Site icon Carolyn Hill

Science fiction characters I would like to be

Time to embarrass myself. I’ve a list of science fiction characters I’d like to be.

I’d want to be Sara in Anne McCaffrey’s Restoree: rescue (and marry) a hero after being mysteriously plucked from Earth by aliens in a traumatizing experience that everyone I care about would admire me for overcoming. Plus I’d get a new nose. What’s not to like?

Somewhat more ambitiously, I’d get a kick out of blowing everyone away as Aeryn Sun in Farscape. I wouldn’t want to have a baby like she does, although doing the will-we-won’t-we ballet with drool-worthy John Crichton would be delicious.

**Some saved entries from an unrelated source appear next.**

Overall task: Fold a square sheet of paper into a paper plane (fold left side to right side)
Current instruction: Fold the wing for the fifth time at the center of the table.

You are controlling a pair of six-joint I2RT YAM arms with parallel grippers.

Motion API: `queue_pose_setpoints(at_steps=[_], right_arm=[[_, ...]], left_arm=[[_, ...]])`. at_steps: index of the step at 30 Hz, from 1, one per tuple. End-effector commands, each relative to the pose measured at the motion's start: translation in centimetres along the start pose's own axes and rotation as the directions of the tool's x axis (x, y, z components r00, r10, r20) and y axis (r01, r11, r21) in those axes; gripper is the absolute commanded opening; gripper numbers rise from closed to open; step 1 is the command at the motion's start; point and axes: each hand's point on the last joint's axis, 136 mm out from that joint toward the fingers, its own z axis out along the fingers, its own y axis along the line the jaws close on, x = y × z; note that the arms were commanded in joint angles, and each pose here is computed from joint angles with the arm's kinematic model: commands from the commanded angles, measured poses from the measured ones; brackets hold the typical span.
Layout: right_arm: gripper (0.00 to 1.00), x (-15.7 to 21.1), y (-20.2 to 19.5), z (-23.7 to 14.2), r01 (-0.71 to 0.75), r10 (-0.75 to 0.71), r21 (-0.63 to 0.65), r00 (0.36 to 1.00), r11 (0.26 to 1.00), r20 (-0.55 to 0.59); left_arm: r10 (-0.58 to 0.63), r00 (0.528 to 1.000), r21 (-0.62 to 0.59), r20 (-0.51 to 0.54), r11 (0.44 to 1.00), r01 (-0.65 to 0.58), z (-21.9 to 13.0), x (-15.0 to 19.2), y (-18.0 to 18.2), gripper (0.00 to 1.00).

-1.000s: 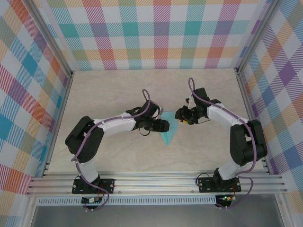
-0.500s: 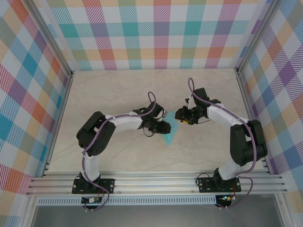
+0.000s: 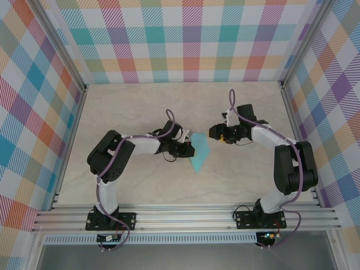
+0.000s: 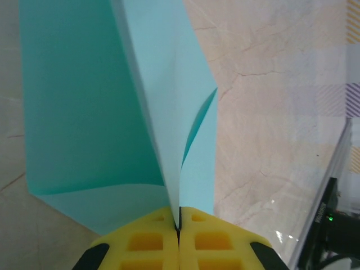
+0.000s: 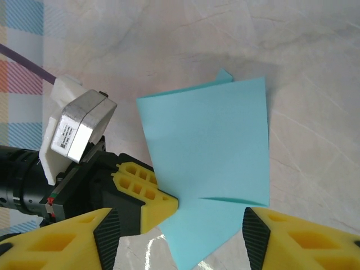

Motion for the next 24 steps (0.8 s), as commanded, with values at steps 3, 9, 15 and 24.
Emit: queue_pose_setpoints(at_steps=[3, 9, 15, 24], right_arm=[[0.63, -0.7, 0.8, 1.7, 0.098, -0.101, -0.148, 0.995, 0.984, -0.013], [0.63, -1.1, -0.5, 3.1, 0.081, -0.089, -0.163, 0.995, 0.983, -0.039], [0.62, -0.6, -1.4, 3.9, 0.054, -0.068, -0.186, 0.996, 0.981, -0.065], [0.63, -0.3, -3.1, 3.7, 0.018, -0.028, -0.157, 0.998, 0.987, -0.061]], left_arm=[[0.118, 0.993, 0.176, -0.013, 0.978, -0.114, -1.6, 0.0, -2.5, 0.0], [0.123, 0.992, 0.204, -0.039, 0.972, -0.112, -2.1, 0.8, -2.1, 0.0], [0.123, 0.992, 0.225, -0.036, 0.968, -0.111, -2.3, 0.8, -2.1, 0.0], [0.122, 0.992, 0.224, -0.035, 0.968, -0.111, -2.4, 0.8, -1.9, 0.0]])
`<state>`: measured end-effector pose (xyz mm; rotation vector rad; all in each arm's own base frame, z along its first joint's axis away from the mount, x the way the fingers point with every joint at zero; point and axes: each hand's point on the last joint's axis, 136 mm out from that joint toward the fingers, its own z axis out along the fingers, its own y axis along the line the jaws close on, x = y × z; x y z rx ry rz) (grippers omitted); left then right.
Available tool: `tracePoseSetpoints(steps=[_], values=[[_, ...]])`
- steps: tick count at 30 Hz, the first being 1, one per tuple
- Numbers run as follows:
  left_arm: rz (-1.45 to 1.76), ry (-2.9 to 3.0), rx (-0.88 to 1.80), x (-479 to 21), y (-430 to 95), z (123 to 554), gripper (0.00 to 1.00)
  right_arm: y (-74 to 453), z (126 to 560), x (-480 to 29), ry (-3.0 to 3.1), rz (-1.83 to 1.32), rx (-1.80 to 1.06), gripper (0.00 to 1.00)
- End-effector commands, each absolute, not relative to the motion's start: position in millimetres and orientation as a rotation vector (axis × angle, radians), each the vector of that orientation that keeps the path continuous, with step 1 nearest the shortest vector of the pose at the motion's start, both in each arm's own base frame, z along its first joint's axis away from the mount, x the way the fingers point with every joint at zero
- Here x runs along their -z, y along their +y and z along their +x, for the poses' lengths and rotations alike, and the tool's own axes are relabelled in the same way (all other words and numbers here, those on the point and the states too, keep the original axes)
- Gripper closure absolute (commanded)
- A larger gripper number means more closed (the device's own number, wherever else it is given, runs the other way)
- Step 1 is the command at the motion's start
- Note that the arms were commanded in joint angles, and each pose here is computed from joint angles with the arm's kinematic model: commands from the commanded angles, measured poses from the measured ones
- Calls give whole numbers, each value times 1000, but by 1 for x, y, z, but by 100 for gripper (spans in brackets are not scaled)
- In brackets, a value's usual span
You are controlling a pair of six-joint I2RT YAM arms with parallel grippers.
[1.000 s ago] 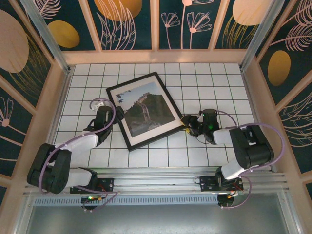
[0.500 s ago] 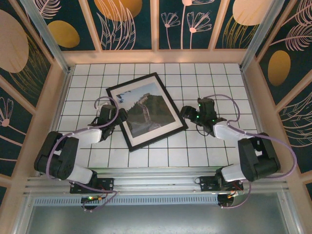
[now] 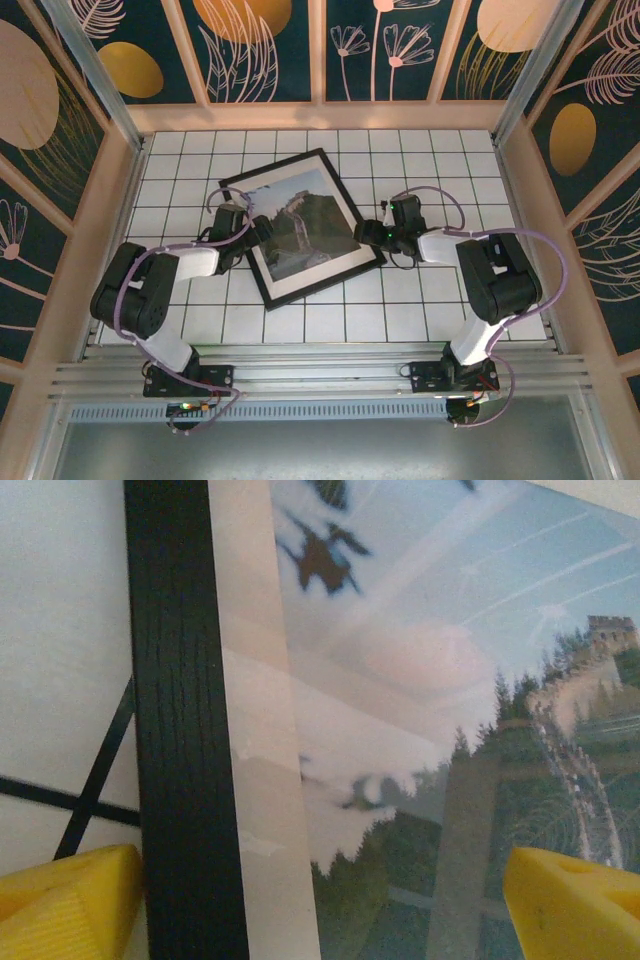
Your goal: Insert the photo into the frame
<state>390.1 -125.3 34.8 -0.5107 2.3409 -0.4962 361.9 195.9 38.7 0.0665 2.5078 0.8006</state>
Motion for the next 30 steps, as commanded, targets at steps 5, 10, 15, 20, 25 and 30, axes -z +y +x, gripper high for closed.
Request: tracePoseSetpoints(steps=[5,10,15,20,25,30], values=[[-327,2340,831,-48,-188,410,13,203,319,-57,2456,71,-982,38],[-284,2327,811,-57,-194,427,13,197,299,-58,2451,129,-970,39],[-301,2319,553,-62,-164,438,10,160,318,-68,2428,193,-723,35],[-352,2144,276,-110,-114,433,6,107,349,-112,2264,217,-384,29],[-478,1884,12,-162,-49,401,2,62,373,-152,2092,240,-106,19],[-516,1735,-243,-186,0,362,1,14,379,-159,1965,308,103,9]])
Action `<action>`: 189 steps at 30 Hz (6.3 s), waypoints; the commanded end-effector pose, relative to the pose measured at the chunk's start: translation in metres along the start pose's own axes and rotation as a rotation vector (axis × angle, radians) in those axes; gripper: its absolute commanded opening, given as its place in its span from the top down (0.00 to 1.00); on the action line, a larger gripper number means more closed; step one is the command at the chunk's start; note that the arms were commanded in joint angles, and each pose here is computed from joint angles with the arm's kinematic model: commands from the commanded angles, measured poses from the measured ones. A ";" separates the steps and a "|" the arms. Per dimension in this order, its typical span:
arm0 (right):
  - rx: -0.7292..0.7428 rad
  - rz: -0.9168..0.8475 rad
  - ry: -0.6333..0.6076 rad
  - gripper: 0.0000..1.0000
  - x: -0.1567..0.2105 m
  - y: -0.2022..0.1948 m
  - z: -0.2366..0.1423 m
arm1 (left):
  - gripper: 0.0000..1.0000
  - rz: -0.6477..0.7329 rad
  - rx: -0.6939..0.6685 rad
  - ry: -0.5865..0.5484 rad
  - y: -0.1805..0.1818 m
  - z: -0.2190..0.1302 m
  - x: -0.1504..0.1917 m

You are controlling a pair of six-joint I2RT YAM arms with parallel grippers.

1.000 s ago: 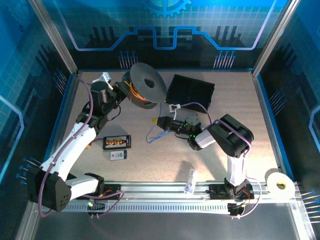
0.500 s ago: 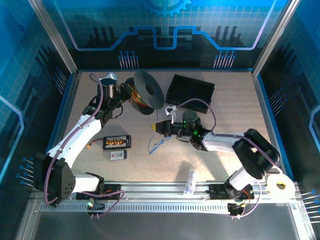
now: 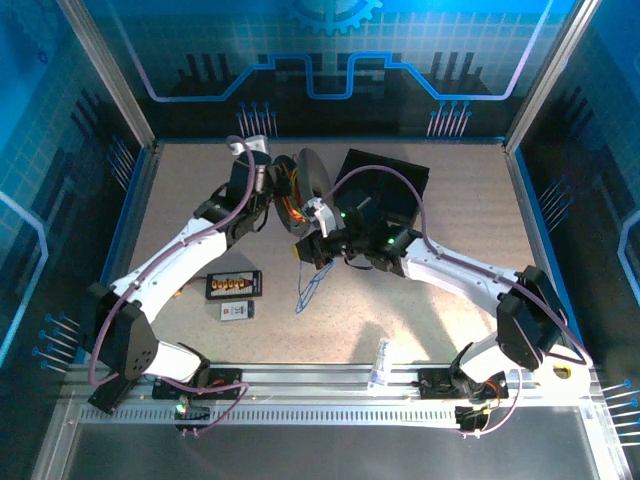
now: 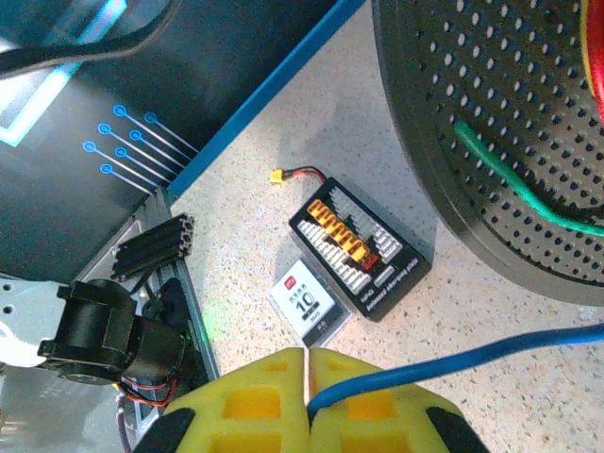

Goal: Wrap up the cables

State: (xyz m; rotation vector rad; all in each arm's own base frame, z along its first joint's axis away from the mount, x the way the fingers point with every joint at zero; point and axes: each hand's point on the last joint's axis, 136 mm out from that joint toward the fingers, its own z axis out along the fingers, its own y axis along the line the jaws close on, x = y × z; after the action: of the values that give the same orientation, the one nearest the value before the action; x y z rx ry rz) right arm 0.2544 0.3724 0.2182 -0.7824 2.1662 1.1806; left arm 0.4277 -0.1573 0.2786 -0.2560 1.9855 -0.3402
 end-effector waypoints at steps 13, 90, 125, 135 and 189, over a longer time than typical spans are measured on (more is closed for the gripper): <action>-0.056 0.105 0.122 0.55 0.065 -0.030 0.014 | 1.00 0.070 -0.068 -0.119 0.005 0.016 -0.015; 0.027 0.640 -0.021 1.00 0.147 -0.097 0.001 | 1.00 0.020 -0.161 -0.154 0.037 0.000 -0.029; 0.219 -0.147 -0.636 1.00 -0.156 0.113 -0.269 | 1.00 0.246 -0.116 -0.023 0.017 0.054 0.019; 0.470 -0.095 -0.712 1.00 -0.233 0.044 -0.322 | 1.00 0.351 0.056 -0.028 -0.018 0.031 0.049; 1.439 0.548 -0.576 1.00 -0.021 -0.245 -0.507 | 1.00 0.529 0.736 0.166 -0.081 -0.112 0.063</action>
State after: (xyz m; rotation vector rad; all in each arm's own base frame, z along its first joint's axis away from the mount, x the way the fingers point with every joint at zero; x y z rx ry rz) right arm 0.3598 -0.1510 0.3088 0.6448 2.1674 -0.1486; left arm 0.3054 -0.2327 0.2272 0.7791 2.0587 -0.5796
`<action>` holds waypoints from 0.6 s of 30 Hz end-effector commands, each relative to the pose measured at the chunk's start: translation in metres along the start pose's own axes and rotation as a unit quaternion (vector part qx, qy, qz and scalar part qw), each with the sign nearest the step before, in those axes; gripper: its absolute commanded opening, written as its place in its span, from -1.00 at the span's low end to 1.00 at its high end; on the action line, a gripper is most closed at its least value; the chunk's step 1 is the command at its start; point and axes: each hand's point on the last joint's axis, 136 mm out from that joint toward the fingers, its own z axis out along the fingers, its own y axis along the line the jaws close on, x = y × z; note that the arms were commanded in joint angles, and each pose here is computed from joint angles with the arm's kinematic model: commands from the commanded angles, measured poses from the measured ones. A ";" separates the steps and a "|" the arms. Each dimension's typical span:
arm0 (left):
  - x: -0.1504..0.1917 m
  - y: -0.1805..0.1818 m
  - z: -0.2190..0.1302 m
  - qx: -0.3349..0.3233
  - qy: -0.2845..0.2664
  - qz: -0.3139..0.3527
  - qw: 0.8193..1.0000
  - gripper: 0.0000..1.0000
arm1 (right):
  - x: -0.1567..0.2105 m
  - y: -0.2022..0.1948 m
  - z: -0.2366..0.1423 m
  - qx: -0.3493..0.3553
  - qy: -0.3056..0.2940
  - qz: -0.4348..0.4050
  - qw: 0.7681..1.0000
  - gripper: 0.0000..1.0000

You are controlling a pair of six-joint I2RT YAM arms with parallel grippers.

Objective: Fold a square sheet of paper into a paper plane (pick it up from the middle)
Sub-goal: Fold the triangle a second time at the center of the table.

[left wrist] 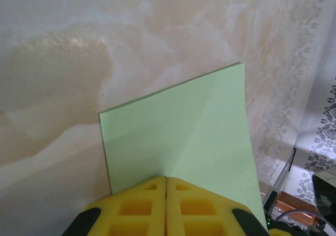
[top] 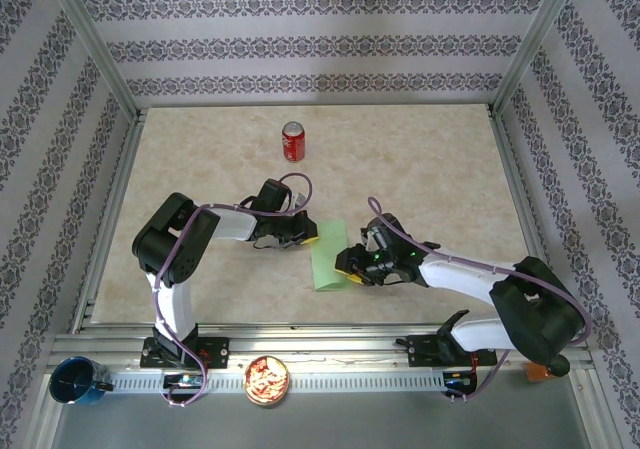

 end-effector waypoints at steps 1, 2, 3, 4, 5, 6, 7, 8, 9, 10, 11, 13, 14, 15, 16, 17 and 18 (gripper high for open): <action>0.007 0.025 0.006 -0.034 0.017 -0.013 0.999 -0.85 | -0.012 0.012 -0.003 -0.015 -0.003 -0.022 1.000 -0.08; 0.005 0.024 0.006 -0.033 0.017 -0.007 0.999 -0.85 | -0.016 0.013 -0.004 -0.018 -0.010 -0.024 0.999 -0.07; 0.005 0.023 0.007 -0.031 0.019 0.002 0.999 -0.84 | -0.020 0.015 -0.005 -0.027 -0.017 -0.028 0.999 0.00; 0.004 0.022 0.009 -0.030 0.020 0.010 0.999 -0.84 | -0.023 0.021 -0.004 -0.038 -0.016 -0.035 0.999 0.01; 0.002 0.022 0.010 -0.029 0.019 0.014 0.999 -0.84 | -0.024 0.025 -0.004 -0.044 -0.006 -0.041 0.998 0.01; 0.001 0.021 0.011 -0.028 0.021 0.017 0.999 -0.84 | -0.025 0.026 -0.004 -0.045 0.007 -0.045 0.998 0.01; -0.001 0.019 0.013 -0.024 0.021 0.022 0.999 -0.84 | -0.026 0.025 -0.003 -0.044 0.012 -0.046 0.998 0.02; -0.003 0.017 0.014 -0.020 0.020 0.026 0.999 -0.84 | -0.029 0.026 -0.002 -0.048 0.015 -0.047 0.998 0.02; -0.005 0.016 0.014 -0.018 0.019 0.028 0.999 -0.84 | -0.030 0.028 0.000 -0.058 0.019 -0.049 0.997 0.02; -0.006 0.014 0.015 -0.015 0.019 0.031 0.999 -0.84 | -0.033 0.029 0.001 -0.064 0.021 -0.047 0.997 0.02; -0.008 0.012 0.016 -0.012 0.019 0.034 0.999 -0.84 | -0.035 0.029 0.002 -0.066 0.024 -0.045 0.996 0.02; -0.010 0.008 0.017 -0.009 0.020 0.041 0.999 -0.84 | -0.040 0.027 0.004 -0.063 0.024 -0.041 0.997 0.00; -0.011 0.008 0.016 -0.010 0.019 0.044 0.999 -0.83 | -0.043 0.025 0.004 -0.062 0.021 -0.037 0.997 0.00; -0.013 0.004 0.015 -0.008 0.018 0.050 0.999 -0.81 | -0.046 0.023 0.004 -0.061 0.017 -0.032 0.997 -0.02; -0.015 0.001 0.014 -0.006 0.016 0.057 0.998 -0.79 | -0.049 0.020 0.004 -0.061 0.014 -0.025 0.998 -0.03; -0.017 -0.003 0.013 -0.004 0.014 0.064 0.998 -0.76 | -0.052 0.019 0.004 -0.062 0.012 -0.021 0.998 -0.04; -0.019 -0.007 0.012 -0.001 0.011 0.074 0.997 -0.71 | -0.053 0.017 0.005 -0.063 0.010 -0.017 0.998 -0.07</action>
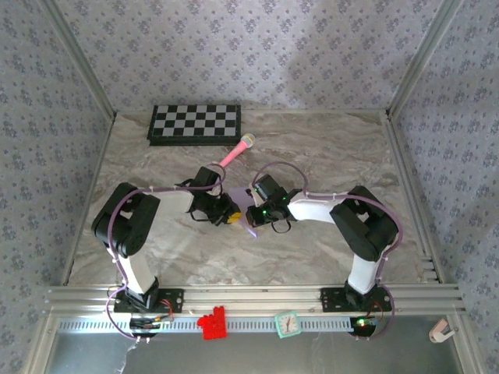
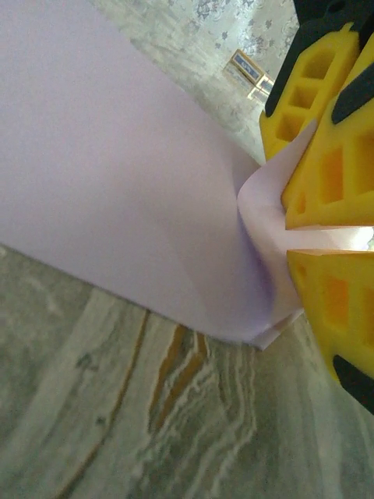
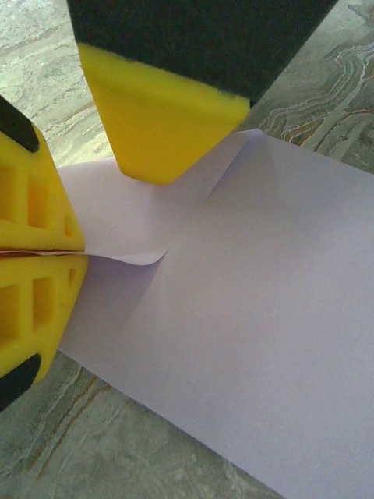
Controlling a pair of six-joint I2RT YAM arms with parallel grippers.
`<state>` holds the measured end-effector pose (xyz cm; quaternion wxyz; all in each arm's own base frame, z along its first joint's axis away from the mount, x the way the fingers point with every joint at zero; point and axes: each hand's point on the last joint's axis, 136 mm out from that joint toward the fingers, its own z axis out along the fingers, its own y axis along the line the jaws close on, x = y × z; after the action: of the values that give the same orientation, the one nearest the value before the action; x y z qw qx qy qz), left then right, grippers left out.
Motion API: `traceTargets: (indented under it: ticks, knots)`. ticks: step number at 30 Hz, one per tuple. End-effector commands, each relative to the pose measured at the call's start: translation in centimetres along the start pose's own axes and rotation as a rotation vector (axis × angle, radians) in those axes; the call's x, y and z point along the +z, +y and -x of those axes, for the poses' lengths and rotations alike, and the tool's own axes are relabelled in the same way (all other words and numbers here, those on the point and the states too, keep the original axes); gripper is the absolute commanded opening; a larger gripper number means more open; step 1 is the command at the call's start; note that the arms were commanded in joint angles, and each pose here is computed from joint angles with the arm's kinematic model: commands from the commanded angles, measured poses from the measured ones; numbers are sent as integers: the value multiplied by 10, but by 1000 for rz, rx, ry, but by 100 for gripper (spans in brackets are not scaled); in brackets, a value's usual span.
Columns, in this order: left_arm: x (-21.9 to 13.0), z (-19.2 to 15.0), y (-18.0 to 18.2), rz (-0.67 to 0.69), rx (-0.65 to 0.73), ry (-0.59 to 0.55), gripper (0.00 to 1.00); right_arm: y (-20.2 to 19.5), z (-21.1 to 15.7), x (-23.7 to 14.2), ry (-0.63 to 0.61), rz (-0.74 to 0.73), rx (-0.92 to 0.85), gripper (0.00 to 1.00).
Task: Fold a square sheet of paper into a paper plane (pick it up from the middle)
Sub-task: Third fold the triangle at the center of the table.
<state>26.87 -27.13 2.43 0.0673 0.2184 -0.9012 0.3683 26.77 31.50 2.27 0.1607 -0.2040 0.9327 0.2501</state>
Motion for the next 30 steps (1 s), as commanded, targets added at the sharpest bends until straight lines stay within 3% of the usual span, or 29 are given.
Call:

If I switched genders, I’d want to be Rustum “Bat” Battachariya in Charles Sheffield’s Dark as Day and Cold as Ice: a food-loving, extremely antisocial, relic-collecting hacker-genius.

Or Miles Vorkosigan in Lois McMaster Bujold’s novels: a physically challenged and psychologically damaged yet pedigreed person who comes into his own.

Most of these are tortured characters who have physical or mental problems that I wouldn’t want to have in real life, but I relate to their angst, and I respect the way they succeed despite their problems. I don’t have it in me to do as they do; I’d just curl up in a corner and whine, or stand around with my hands on my hips and complain.

So, one more for the list, someone less angst-ridden. Let me be Kaylee in Firefly: good with engines, always cheerful, surrounded by a loving group of capable and loyal friends, and possessed of (ahem) healthy appetites.